PatchSiren

PatchSiren cyber security CVE debrief

CVE-2026-41454 wekan CVE debrief

CVE-2026-41454 is a high-severity vulnerability in Wekan before version 8.35. The issue is a missing authorization vulnerability in the Integration REST API endpoints. This allows authenticated board members to perform administrative actions without proper privilege verification. The vulnerability has a CVSS score of 8.7 and is considered high severity. Affected users should update to version 8.35 or later and review their instances for unauthorized integrations.

Vendor
wekan
Product
Unknown
CVSS
HIGH 8.7
CISA KEV
Not listed in stored evidence
Original CVE published
2026-04-22
Original CVE updated
2026-07-14
Advisory published
2026-04-22
Advisory updated
2026-07-14

Who should care

Users of Wekan versions before 8.35 should be aware of this vulnerability and take steps to mitigate it. This includes administrators of Wekan instances who need to ensure that their instances are updated to version 8.35 or later and review their integration configurations for potential security risks.

Technical summary

The vulnerability exists in the Integration REST API endpoints of Wekan before version 8.35. Insufficient authorization checks in the JsonRoutes REST handlers allow authenticated board members to enumerate integrations, including webhook URLs, create new integrations, modify or delete existing integrations, and manage integration activities. This could lead to unauthorized administrative actions. Affected users should review their instances for unauthorized integrations and ensure proper privilege verification for administrative actions. Additionally, users should verify the configuration of their integrations to prevent potential security risks. It is also recommended to monitor Wekan instances for suspicious activity related to integrations.

Defensive priority

High priority should be given to updating Wekan instances to version 8.35 or later. Additionally, administrators should review their instances for any unauthorized integrations and take steps to secure them.

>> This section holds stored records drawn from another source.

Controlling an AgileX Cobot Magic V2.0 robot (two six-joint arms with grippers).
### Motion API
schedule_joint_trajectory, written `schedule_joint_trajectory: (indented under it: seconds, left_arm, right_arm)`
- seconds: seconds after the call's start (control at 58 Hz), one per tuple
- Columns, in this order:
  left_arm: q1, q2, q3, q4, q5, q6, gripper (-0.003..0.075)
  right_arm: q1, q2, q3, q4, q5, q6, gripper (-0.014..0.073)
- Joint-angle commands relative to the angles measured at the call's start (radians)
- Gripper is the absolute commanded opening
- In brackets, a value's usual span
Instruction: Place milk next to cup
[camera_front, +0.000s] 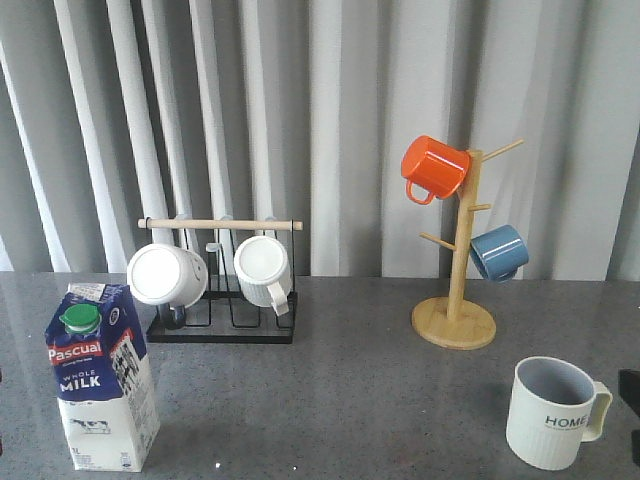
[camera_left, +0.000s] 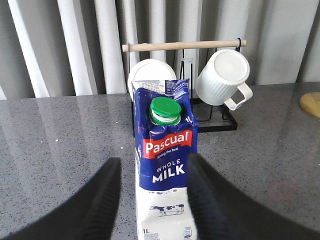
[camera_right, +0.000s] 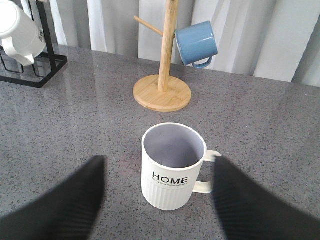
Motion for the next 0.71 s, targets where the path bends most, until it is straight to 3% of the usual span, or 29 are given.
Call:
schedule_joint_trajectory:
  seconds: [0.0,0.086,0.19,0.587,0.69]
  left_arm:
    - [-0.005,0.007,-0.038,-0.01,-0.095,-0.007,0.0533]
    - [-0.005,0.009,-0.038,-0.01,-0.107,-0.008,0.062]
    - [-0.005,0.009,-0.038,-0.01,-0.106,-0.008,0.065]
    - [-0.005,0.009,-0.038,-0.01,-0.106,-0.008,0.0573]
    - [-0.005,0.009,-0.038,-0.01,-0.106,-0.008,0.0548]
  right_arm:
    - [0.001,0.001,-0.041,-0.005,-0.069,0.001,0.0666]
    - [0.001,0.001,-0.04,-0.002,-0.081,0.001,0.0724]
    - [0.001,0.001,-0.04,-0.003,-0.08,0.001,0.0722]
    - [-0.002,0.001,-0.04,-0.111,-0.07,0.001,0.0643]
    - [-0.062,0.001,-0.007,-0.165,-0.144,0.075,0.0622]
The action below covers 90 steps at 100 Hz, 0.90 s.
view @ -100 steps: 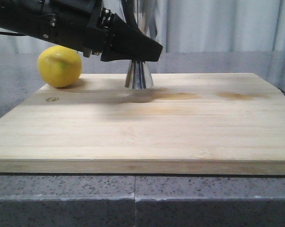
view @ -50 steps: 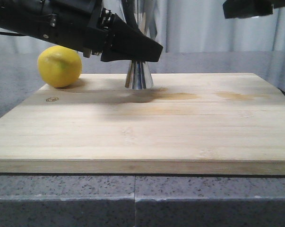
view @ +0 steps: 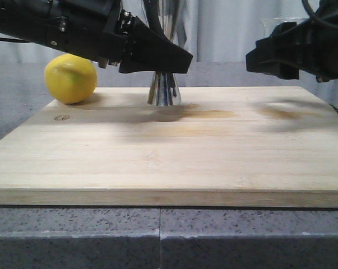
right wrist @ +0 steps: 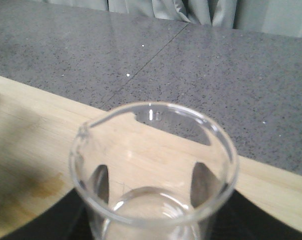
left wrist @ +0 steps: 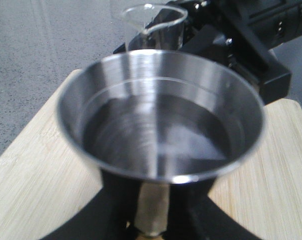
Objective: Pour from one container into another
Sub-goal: 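Tilt the beaker upright and carry it back toward its spot, then set the beaker on the board, open the right gripper, withdraw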
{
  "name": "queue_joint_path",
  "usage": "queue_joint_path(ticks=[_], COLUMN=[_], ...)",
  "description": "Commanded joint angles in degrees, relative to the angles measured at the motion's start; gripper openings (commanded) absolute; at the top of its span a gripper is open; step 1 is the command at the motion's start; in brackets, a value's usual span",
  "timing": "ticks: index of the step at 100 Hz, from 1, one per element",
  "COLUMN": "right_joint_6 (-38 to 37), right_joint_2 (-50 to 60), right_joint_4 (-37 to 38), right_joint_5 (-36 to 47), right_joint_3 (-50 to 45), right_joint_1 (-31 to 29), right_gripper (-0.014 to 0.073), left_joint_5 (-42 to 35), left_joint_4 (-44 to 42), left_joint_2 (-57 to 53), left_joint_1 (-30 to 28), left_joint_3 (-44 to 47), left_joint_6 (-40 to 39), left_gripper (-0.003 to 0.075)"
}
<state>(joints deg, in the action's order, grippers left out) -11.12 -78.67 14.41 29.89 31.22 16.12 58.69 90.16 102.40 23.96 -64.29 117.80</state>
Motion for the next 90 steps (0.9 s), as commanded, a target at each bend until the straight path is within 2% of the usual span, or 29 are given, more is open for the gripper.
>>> queue_joint_path(ticks=[1,18,56,71,78,90], right_joint_6=[0.1,0.1,1.1,1.1,1.1,1.1], right_joint_2=[-1.0,-3.7,-9.0,-9.4,-9.4,-9.4], right_joint_4=[-1.1,-0.8,1.0,1.0,1.0,1.0], right_joint_5=[7.3,9.5,15.4,15.0,15.0,14.9], right_joint_3=[1.3,1.3,1.3,1.3,1.3,1.3], right_joint_1=[-1.1,-3.6,-4.0,-4.0,-4.0,-4.0], right_gripper=[0.028,0.028,0.028,0.0287,0.0334,0.0478], left_joint_5=[3.2,3.2,3.0,3.0,3.0,3.0], left_joint_4=[4.0,4.0,4.0,4.0,4.0,4.0], left_joint_2=[-3.0,-3.0,-3.0,-3.0,-3.0,-3.0], left_joint_1=[-0.2,-0.2,-0.2,-0.2,-0.2,-0.2], left_joint_3=[-1.7,-1.7,-1.7,-1.7,-1.7,-1.7], left_joint_6=[-0.6,-0.6,-0.6,-0.6,-0.6,-0.6], left_gripper=[0.0093,0.0093,0.0093,0.0093,0.0093,0.0093])
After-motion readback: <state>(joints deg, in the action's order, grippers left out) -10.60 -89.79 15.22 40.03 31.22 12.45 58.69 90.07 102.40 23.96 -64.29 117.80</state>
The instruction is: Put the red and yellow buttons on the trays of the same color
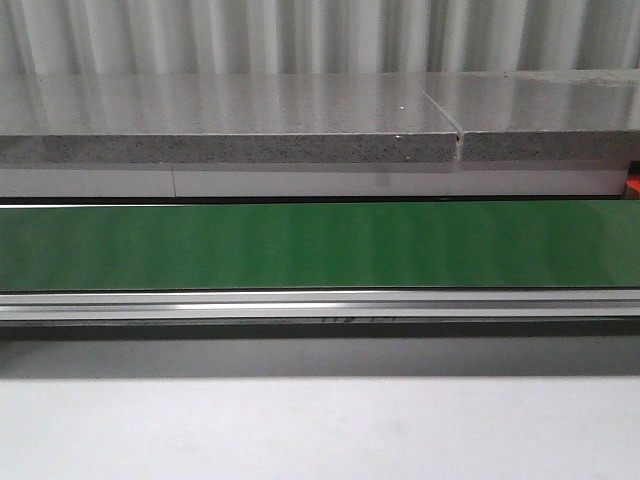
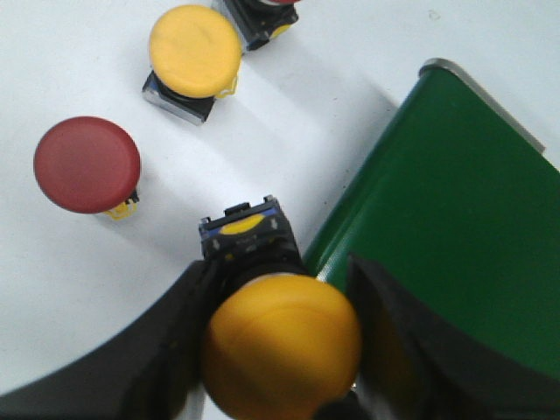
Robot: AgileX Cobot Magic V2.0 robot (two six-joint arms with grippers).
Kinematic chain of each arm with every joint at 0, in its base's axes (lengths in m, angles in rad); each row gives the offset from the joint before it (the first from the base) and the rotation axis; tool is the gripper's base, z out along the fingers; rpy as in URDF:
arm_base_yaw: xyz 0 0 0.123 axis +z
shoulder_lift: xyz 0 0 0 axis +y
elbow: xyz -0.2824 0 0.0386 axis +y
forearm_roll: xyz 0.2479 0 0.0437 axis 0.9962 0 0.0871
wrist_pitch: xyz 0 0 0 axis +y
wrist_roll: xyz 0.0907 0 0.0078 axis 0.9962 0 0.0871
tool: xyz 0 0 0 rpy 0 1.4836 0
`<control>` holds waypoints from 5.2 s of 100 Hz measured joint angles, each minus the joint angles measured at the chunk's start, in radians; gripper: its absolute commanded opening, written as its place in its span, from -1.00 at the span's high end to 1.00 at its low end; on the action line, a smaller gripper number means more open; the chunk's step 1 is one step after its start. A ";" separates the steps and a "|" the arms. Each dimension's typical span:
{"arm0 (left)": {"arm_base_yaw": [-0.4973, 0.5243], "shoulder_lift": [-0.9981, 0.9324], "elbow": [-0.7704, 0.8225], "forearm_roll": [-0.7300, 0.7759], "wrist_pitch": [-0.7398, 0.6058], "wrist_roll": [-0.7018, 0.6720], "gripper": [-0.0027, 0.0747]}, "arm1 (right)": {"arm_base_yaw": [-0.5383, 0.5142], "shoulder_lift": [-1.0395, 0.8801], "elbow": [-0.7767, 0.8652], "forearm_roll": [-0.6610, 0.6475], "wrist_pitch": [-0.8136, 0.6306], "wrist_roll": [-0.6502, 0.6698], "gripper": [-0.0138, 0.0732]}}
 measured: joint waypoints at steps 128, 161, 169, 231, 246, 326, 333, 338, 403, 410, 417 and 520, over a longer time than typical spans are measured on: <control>-0.209 0.243 -0.295 0.037 0.299 0.062 0.57 | 0.000 0.000 0.000 0.000 0.000 0.000 0.93; -0.209 0.243 -0.295 0.039 0.291 0.062 -0.33 | 0.000 0.000 0.000 0.000 0.000 0.000 0.93; -0.209 0.243 -0.295 0.020 0.284 0.062 -0.34 | 0.000 0.000 0.000 0.000 0.000 0.000 0.93; -0.161 0.243 -0.384 -0.069 0.268 0.062 -0.34 | 0.000 0.000 0.000 0.000 0.000 0.000 0.93; -0.115 0.243 -0.384 -0.008 0.332 0.059 -0.34 | 0.000 0.000 0.000 0.000 0.000 0.000 0.93; -0.007 0.237 -0.174 0.348 0.233 -0.147 -0.34 | 0.000 0.000 0.000 0.000 0.000 0.000 0.93; -0.001 0.237 -0.174 0.349 0.201 -0.156 -0.34 | 0.000 0.000 0.000 0.000 0.000 0.000 0.93; 0.004 0.237 -0.174 0.349 0.183 -0.158 -0.34 | 0.000 0.000 0.000 0.000 0.001 0.000 0.93; 0.015 0.357 -0.179 0.312 0.029 -0.160 -0.33 | 0.000 0.000 0.000 0.000 0.002 0.000 0.93; 0.015 0.362 -0.179 0.312 0.018 -0.160 -0.24 | 0.000 0.000 0.000 0.000 0.002 0.000 0.93; 0.015 0.366 -0.179 0.312 0.010 -0.160 -0.06 | 0.000 0.000 0.000 0.000 0.002 0.000 0.93; -0.102 0.115 -0.148 0.343 0.085 -0.134 0.63 | 0.000 0.000 0.000 0.000 0.002 0.000 0.93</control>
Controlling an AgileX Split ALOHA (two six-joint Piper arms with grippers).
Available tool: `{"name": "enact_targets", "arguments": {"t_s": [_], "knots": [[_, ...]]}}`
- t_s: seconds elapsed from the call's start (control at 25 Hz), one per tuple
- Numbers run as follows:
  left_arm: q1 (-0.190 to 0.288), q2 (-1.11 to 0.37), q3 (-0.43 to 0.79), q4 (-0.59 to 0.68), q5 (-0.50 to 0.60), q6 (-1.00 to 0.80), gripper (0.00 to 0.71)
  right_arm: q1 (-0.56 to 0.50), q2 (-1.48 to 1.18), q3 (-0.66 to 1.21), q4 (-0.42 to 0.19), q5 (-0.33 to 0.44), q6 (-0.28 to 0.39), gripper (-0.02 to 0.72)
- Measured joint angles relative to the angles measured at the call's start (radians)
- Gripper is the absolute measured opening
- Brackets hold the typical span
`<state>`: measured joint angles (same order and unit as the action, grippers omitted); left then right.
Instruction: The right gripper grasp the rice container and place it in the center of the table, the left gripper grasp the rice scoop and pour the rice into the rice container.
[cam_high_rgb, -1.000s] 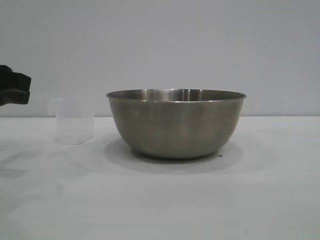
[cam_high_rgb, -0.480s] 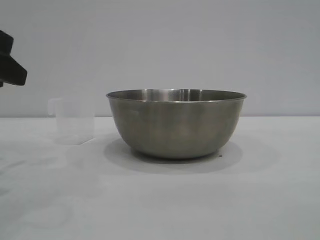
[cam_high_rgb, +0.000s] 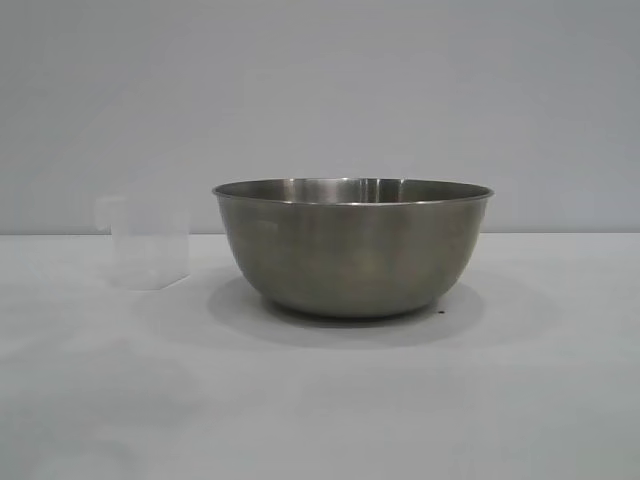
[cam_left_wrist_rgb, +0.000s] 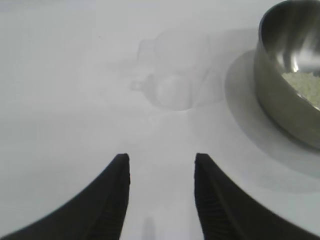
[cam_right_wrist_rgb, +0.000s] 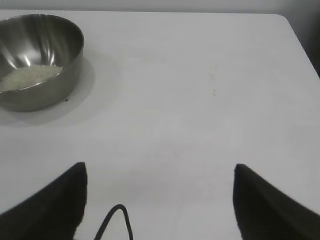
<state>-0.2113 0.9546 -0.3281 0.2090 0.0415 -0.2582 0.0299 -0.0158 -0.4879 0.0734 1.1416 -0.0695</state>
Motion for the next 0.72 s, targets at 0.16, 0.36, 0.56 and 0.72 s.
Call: {"name": "enact_targets", "arguments": {"t_s": [0.16, 0.36, 0.56, 0.72], "knots": [[0.0, -0.122, -0.055, 0.016, 0.201, 0.0, 0.262, 0.0, 0.0, 0.0, 0.0, 0.0, 0.0, 0.549], [0.0, -0.271, -0.072, 0.016, 0.371, 0.0, 0.262, 0.0, 0.0, 0.0, 0.0, 0.0, 0.0, 0.549], [0.0, -0.424, -0.074, 0.008, 0.516, 0.042, 0.262, 0.0, 0.0, 0.0, 0.0, 0.0, 0.0, 0.549], [0.0, -0.542, -0.074, -0.011, 0.628, 0.057, 0.262, 0.0, 0.0, 0.0, 0.0, 0.0, 0.0, 0.549]]}}
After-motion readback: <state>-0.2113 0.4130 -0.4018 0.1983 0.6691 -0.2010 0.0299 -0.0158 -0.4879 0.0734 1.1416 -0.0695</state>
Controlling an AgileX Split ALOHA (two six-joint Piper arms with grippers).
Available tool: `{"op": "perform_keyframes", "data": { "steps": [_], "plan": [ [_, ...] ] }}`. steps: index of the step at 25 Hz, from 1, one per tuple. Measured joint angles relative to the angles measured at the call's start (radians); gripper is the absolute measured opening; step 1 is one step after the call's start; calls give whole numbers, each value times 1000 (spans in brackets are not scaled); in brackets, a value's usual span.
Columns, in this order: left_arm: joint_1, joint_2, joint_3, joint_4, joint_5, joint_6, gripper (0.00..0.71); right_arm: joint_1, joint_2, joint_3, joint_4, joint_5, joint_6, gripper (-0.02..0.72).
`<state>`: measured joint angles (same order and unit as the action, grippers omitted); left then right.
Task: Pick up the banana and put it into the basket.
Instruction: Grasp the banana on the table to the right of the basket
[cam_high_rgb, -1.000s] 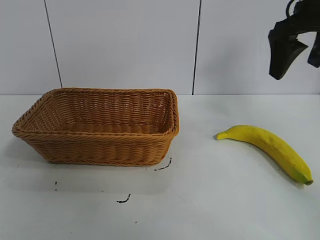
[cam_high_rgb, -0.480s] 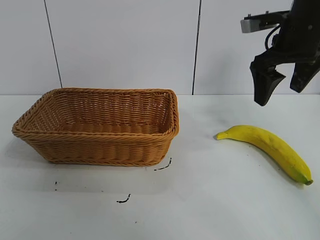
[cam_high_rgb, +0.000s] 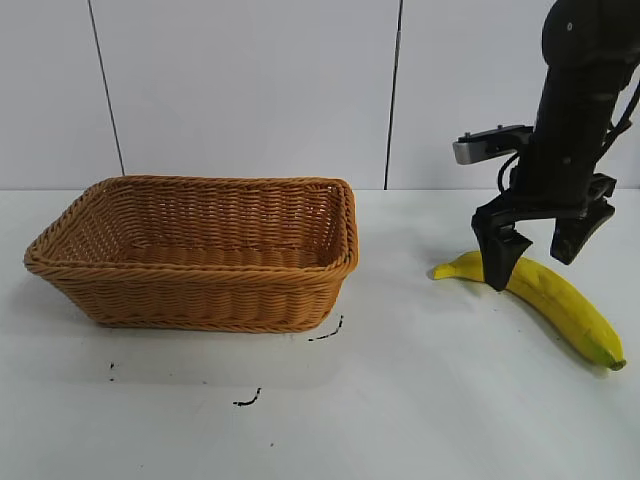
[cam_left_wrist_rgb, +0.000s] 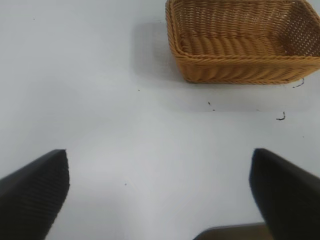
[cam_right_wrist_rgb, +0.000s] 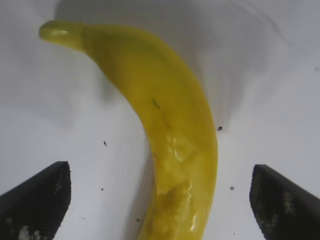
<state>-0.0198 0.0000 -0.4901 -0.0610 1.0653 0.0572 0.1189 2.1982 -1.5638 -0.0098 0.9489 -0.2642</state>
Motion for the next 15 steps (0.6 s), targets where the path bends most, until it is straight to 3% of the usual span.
{"op": "perform_keyframes", "data": {
  "steps": [15],
  "plan": [
    [0, 0, 0, 0, 0, 0, 695, 0, 15, 0, -3, -50, 14, 675]
  ]
}}
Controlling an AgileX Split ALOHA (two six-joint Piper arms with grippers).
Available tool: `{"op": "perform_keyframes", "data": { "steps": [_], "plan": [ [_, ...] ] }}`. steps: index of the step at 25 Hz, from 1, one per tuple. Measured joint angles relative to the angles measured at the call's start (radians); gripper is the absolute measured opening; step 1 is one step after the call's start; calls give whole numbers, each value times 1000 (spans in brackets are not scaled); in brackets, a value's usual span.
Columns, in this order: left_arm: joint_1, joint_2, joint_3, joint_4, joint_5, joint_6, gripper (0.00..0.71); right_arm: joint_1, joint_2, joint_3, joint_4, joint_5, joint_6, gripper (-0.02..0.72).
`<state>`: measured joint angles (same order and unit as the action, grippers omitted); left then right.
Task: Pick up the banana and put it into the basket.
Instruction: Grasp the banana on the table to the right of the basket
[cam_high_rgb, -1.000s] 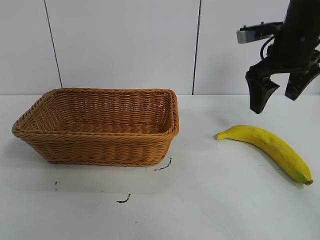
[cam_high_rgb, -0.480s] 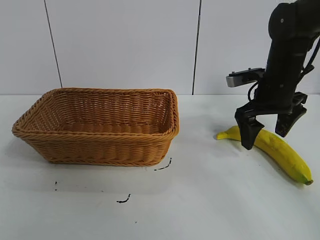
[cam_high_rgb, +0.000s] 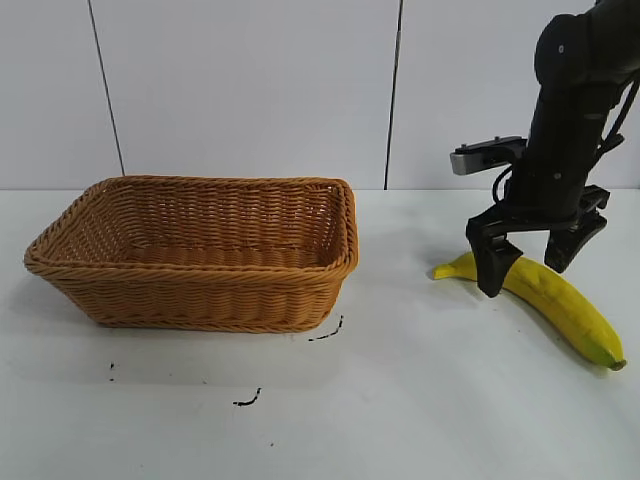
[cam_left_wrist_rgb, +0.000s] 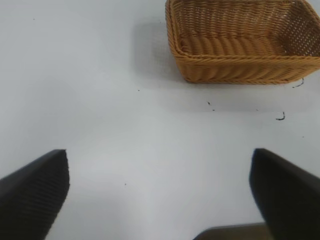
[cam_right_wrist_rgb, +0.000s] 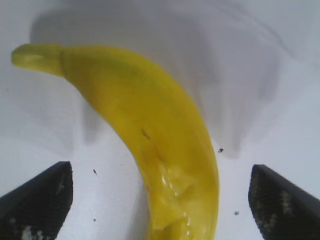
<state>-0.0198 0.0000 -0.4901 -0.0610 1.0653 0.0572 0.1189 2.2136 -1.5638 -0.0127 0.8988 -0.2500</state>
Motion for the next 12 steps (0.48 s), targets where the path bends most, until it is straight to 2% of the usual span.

Recommended defensive actions

  • Update Wekan to version 8.35 or later
  • Review Wekan instances for unauthorized integrations
  • Monitor Wekan instances for suspicious activity
  • Confirm whether affected Wekan deployments exist in managed environments and assign an owner for follow-up
  • Review compensating controls for exposed Wekan systems while remediation is scheduled and verified
  • Check relevant monitoring, detection, and logs for exposed Wekan assets that need extra review
  • Track exceptions, retest remediated Wekan assets, and close the item only after evidence is documented

Evidence notes

The CVE record was published on 2026-04-22T22:16:32.497Z and was last modified on 2026-07-14T21:16:50.203Z. The NVD entry is currently Deferred. Evidence is limited to CVE and NVD information. Defenders should verify affected Wekan instances and review integration configurations for potential unauthorized access.

Official resources

AI-assisted PatchSiren debrief based on the supplied source corpus. The CVE record was published on 2026-04-22T22:16:32.497Z and has not been modified since then. The NVD entry is currently Deferred.